B. La Ovulación y la Función Ovárica

Después del parto, los ovarios se encuentran inicialmente inactivos por hasta 6 semanas, como resultado del balance negativo energético (siglas en inglés NEB) y la ausencia de niveles apreciables de la hormona luteinizante (LH) y Estradiol para desencadenar el inicio de ciclicidad. Enfermedades post-parto tienden a extender el periodo de NEB, indirectamente, esto resulta en alto incidencia de anestro y anovulación durante este periodo. Esto retrasara la formación de un cuerpo Lúteo (CL) funcional que producirá progesterona (P4), hormona necesaria para la ciclicidad ovárica normal y el mantenimiento de la preñez (Bollwein, 2013).
Como mencionamos anteriormente, LPS pueden también vincularse con los receptores Toll en el ovario y regular las enzima aromatasa (en las células granulosa del folículo) que ayudan a la conversión de progesterona a estradiol. Ya que el estradiol desempeña un papel clave en la inducción de LH que desencadena la ovulación, la vaca con infección uterina puede tener deteriorada su capacidad de ovulación.

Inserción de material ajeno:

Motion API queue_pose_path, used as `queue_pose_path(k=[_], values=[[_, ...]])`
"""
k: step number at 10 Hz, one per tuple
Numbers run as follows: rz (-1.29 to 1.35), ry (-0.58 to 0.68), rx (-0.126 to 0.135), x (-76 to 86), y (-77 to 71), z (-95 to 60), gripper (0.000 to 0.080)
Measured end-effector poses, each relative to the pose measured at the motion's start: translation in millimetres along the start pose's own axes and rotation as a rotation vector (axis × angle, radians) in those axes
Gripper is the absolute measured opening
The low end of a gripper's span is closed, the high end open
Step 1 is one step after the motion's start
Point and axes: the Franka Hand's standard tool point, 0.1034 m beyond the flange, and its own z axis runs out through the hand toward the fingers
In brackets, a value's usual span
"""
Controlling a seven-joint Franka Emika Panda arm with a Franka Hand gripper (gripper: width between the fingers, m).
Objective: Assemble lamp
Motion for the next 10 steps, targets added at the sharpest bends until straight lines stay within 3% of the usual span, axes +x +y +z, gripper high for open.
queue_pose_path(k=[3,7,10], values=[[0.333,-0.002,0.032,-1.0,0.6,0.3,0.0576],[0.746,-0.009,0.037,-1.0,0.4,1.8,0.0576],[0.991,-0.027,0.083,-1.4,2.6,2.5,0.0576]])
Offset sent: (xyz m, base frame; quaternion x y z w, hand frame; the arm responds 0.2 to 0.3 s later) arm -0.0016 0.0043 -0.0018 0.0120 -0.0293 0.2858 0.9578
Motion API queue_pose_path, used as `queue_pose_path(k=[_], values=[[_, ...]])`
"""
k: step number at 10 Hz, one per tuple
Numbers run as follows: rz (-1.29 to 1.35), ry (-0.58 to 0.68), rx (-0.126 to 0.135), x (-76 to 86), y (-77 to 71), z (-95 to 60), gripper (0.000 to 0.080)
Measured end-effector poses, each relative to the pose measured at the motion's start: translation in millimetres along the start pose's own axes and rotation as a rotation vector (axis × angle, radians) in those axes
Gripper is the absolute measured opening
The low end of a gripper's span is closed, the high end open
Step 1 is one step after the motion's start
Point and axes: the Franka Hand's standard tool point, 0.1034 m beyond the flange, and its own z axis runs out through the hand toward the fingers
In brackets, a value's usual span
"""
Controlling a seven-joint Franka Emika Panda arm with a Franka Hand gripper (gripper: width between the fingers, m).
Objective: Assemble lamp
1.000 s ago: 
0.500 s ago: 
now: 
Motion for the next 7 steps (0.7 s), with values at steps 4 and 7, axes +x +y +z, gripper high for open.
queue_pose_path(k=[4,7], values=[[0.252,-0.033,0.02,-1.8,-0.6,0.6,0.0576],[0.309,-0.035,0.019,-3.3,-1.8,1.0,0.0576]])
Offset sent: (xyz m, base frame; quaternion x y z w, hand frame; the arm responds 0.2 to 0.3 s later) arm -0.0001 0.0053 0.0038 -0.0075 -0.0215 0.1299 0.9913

Los cambios metabólicos también pueden afectar la capacidad de los ovarios de ovular un ovocito maduro y sano.

Inmediatamente antes del parto se producen cambios en el equilibrio de la energía, con un desplazamiento hacia la movilización de tejido adiposo. Bajos niveles de insulina y disminución de receptores de los factores de crecimiento insulínico (IGF) en las células del hígado resulta en bajos niveles de IGF. IGF es importante en la maduración y salud del ovocito mediante el aumento de sensibilidad a LH (Lucy, 2000) y sus niveles bajos resultaran en bajas tasas de concepción.

Si la movilización de la grasa desde los tejidos adiposos periféricos es excesiva o sostenida, infiltración del hígado por triglicéridos (TG) puede resultar en varios grados de Lipidosis Hepática (hígado graso) y Cetosis. Cuerpos cetónicos han demostrado tener un efecto perjudicial en la calidad del ovocito.

Altos niveles de progesterona en el ciclo anterior disminuye la duración de dominancia folicular; se cree que esto es un componente importante de la calidad del ovocito (Bollwein, 2013).

Resumen

Cambios metabólicos y hormonales pueden predisponer una vaca a retos extraordinarios durante el periodo de transición y conducirla y disminuir su éxito reproductivo.